XOR all elements/lanes of NEON vector/register (pairwise?) in assembly on ARM Cortex A8

I'm not sure what the exact nomenclature is here, but here's the question:

I'm working on a checksum, and I want to take a number of different [32 bit] values, store them in the elements of a NEON vector(s), XOR them together, and then pass the results back to an ARM register for future computation. [The checksum has a number of different blocks based on a nonce, so I want to XOR these secondary results "into" the nonce, without losing entropy].

I'm not worried about performance (although less operations is always preferable, as is minimizing stalls of the ARM; the NEON can stall all it needs to), or the fact that this is not a particularly vectorizable operation; I need to use the NEON unit for this.

It would be ideal if there were some sort of horizontal XOR, wherein it would XOR the [4] elements of the vector with each other, and return the result, but that doesn't exist. I could obviously do something like (excuse the brutal pseudo-code):

load value1 s0
load value2 s2
veon d2, d0, d1
load value3 s0
load value4 s2
veon d0, d0,d1
veon d0, d0, d2

But is there a better way? I know there's pairwise addition, but seemingly no pairwise XOR. I'm flexible as far as using as many register lanes or registers as possible.

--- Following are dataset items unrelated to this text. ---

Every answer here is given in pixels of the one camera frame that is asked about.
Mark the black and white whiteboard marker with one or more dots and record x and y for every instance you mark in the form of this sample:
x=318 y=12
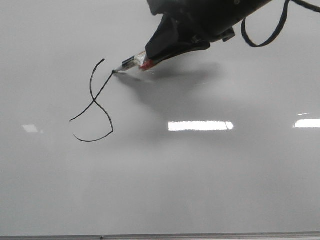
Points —
x=140 y=60

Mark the white whiteboard with metal frame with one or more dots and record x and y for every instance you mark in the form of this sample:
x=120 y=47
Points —
x=225 y=140

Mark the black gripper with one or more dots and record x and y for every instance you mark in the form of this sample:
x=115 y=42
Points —
x=183 y=19

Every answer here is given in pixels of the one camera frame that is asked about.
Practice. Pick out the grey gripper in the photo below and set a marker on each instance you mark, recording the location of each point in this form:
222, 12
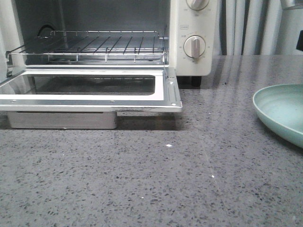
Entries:
291, 26

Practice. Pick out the glass oven door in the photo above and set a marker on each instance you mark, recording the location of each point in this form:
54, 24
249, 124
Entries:
86, 97

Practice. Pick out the upper beige oven knob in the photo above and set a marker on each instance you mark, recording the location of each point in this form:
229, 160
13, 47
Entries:
197, 4

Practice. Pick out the beige oven knob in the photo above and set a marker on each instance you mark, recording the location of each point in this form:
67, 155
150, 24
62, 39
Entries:
197, 4
194, 46

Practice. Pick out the lower beige oven knob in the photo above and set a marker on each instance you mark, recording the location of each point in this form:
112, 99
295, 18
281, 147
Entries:
194, 46

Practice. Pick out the white Toshiba toaster oven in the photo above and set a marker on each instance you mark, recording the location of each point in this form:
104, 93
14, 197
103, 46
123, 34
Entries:
23, 20

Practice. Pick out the grey pleated curtain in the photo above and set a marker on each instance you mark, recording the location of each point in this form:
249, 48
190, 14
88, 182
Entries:
249, 27

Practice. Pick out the light green round plate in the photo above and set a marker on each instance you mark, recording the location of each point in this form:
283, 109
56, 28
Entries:
280, 108

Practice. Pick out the chrome wire oven rack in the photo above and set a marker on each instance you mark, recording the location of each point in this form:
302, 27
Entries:
93, 48

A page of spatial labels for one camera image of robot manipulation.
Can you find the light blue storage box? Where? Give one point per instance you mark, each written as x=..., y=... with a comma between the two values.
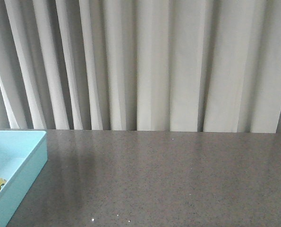
x=23, y=154

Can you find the grey pleated curtain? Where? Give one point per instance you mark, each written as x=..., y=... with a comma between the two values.
x=146, y=65

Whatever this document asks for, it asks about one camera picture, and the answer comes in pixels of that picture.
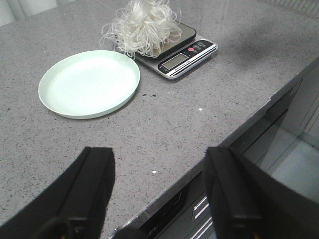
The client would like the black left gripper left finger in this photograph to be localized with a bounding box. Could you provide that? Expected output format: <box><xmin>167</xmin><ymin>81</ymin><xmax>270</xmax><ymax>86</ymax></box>
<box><xmin>0</xmin><ymin>147</ymin><xmax>115</xmax><ymax>239</ymax></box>

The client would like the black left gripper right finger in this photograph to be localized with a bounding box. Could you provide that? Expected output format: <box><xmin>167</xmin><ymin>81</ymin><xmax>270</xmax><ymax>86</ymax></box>
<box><xmin>203</xmin><ymin>147</ymin><xmax>319</xmax><ymax>239</ymax></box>

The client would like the white vermicelli noodle bundle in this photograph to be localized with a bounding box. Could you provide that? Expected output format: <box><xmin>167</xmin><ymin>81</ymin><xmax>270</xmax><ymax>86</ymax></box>
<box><xmin>99</xmin><ymin>0</ymin><xmax>182</xmax><ymax>58</ymax></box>

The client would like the light green round plate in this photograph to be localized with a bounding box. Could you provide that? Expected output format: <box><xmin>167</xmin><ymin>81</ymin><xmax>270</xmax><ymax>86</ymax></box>
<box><xmin>38</xmin><ymin>50</ymin><xmax>140</xmax><ymax>119</ymax></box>

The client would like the silver black kitchen scale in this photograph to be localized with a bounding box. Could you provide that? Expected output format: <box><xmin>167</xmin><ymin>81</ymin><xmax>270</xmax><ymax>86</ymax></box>
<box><xmin>136</xmin><ymin>23</ymin><xmax>218</xmax><ymax>80</ymax></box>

TL;DR: I need to do: res = val1 ^ val2 ^ val3 ^ val4 on the NEON, which is probably dumb, but I'm looking for the least-dumb way of doing it.

Thanks!

Solution

The NEON way of doing it. Need to unroll the loop for better performance because it tries to use data which takes time to load.

vld1.u32 {q0},[r0]!        ; load 4 32-bit values into Q0
veor.u32 d0,d0,d1          ; XOR 2 pairs of values (0<-2, 1<-3)
vext.u8 d1,d0,d0,#4    ; shift down "high" value of d0
veor.u32 d0,d0,d1          ; now element 0 of d0 has all 4 values XOR'd together
vmov.u32 r2,d0[0]          ; transfer back to an ARM register
str r2,[r1]!           ; store in output

The ARM way of doing it. Loads the data a little slower, but doesn't have the delay of waiting for the transfer from NEON to ARM registers.

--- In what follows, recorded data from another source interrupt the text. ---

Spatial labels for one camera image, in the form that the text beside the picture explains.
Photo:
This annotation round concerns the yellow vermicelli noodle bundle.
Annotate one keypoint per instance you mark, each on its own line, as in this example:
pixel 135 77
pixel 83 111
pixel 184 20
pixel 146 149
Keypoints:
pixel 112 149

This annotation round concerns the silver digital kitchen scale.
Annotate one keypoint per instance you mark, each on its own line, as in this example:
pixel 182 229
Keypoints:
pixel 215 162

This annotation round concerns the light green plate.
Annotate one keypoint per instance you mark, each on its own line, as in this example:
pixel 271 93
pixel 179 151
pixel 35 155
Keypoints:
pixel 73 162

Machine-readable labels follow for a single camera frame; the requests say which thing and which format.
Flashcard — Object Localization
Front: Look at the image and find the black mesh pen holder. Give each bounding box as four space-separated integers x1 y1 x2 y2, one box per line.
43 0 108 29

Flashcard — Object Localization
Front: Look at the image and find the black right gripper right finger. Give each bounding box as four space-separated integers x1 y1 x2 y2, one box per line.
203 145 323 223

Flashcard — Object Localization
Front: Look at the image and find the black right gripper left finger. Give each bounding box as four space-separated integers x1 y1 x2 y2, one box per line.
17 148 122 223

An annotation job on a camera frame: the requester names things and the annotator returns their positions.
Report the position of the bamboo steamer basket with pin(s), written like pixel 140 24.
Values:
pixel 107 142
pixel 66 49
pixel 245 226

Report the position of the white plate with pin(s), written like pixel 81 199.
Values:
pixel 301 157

ldmia r0!,{r4-r7}      ; load 4 32-bit values
eor r4,r4,r5
eor r4,r4,r6
eor r4,r4,r7           ; XOR all 4 values together
str r4,[r1]!           ; store in output

If you can count on doing multiple groups of 4 32-bit values, then NEON can give you an advantage by loading up a bunch of registers, then processing them. If you're just calling a function which will work on 4 integers, then performance of the ARM version may be better.